Desde o princípio, a busca pelo prazer na alimentação e a compreensão de que este é um direito que todos deveriam desfrutar possibilitou, aos poucos e ao longo deste percuso de 30 anos, a compreensão mais profunda sobre o sistema alimentar sintetizado em seu lema: alimento bom, limpo e justo para todos. Com o tempo, o movimento passa a olhar para toda a cadeia produtiva, das práticas adotadas pelos produtores assim como as pelos consumidores responsáveis. Foi assim, a partir dos anos 90, que ocorreu a compreensão da relevância da biodiversidade alimentar para a filosofia do movimento, tornando-se uma das principais atuações do Slow Food no mundo. Ecogastronomia foi o termo escolhido para representar a visão integrada da gastronomia com responsabilidade socioambiental.

Os adeptos da filosofia Slow Food integram os núcleos de ação local denominados Convívios (urbanos) ou Comunidade do Alimento (rurais), que reúnem pessoas com os mais diversos interesses sobre o alimento e que tecem uma rede alimentar com um enorme potencial para pensar e construir alternativas ao sistema alimentar vigente em níveis local, regional e global. A partir do Congresso Internacional do Slow Food 2017, em Chengdu, na China, definiu-se que os nós da rede Slow Food assumiriam uma unidade em rede passando por uma transição para se adaptarem ao novo modelo organizacional de Comunidade Slow Food, e é nesse ponto que nos encontramos. 

Os nós da rede concretizam a filosofia do movimento a partir das diversas campanhas e ações vinculadas a programas, projetos e temas que o Slow Food promove (conheça mais os temas que o Slow Food trata e a perspectiva sobre a biodiversidade no primeiro capítulo do livreto Biodiversidade, Arca do Gosto e Fortalezas Slow Food). 

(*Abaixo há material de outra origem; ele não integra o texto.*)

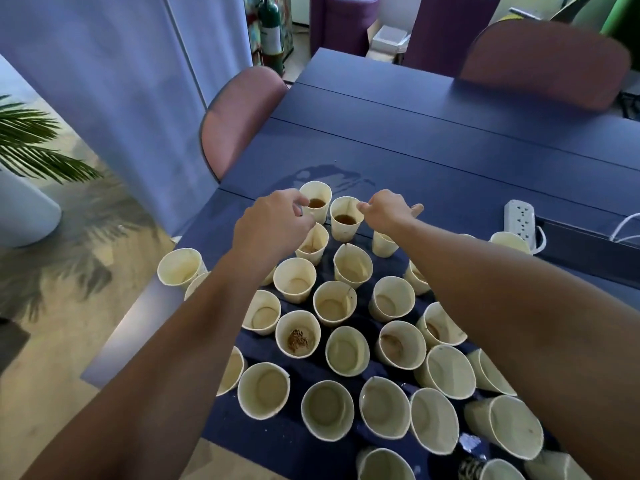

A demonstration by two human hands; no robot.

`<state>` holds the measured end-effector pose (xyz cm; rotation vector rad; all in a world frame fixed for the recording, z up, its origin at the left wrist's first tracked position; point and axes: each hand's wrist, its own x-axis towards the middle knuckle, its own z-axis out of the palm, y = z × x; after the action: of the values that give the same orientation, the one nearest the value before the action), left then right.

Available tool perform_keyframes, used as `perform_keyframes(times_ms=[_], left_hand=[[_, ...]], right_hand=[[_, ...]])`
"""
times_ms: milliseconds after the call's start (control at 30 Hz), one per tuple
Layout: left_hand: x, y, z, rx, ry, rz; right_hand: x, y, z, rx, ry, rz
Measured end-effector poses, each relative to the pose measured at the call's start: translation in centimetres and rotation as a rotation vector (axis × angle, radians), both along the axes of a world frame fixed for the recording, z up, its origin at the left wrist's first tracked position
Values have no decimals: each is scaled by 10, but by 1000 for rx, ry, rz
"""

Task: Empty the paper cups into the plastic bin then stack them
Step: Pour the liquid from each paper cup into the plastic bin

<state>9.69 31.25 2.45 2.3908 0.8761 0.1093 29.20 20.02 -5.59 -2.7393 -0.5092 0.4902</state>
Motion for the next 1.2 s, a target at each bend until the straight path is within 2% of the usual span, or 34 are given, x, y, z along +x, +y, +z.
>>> perform_keyframes(times_ms=[167, 400, 633, 767, 1000, 1200], left_hand=[[-18, -9, -5, -25, -89, -16], [-27, -20, -13, -50, -89, 18], [-24, -51, -22, -136, -65, 29], [-11, -81, -20, -187, -64, 0], [19, -161, -4, -283, -189, -73], [38, -243, 15, -340, -279, -210]], right_hand=[[-2, 5, -4, -17, -83, 40], [-1, 4, 8, 64, -155, 11], [-1, -29, 63, 212, -211, 36], [-10, -71, 102, 259, -237, 81], [-34, -168, 154, 322, -228, 96], [-50, -262, 178, 350, -215, 21]])
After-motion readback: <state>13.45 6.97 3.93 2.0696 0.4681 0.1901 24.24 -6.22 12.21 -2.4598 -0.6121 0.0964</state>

Das diversas Comunidades do Alimento agregadas ao movimento Slow Food ao redor do mundo, surgiu a rede Terra Madre, que passou a ter como ponto de encontro a cada dois anos, desde 2004, a cidade de Turim, na Itália.

No Brasil, o movimento chegou pelo Rio de Janeiro no ano 2000, e realizou suas primeiras duas edições do Terra Madre respectivamente em 2007 e 2010, ambos em Brasília.

1 Conheça a Declaração de Chengdu (2017), documento apresentado no último Congresso Slow Food, em Chengdu, China.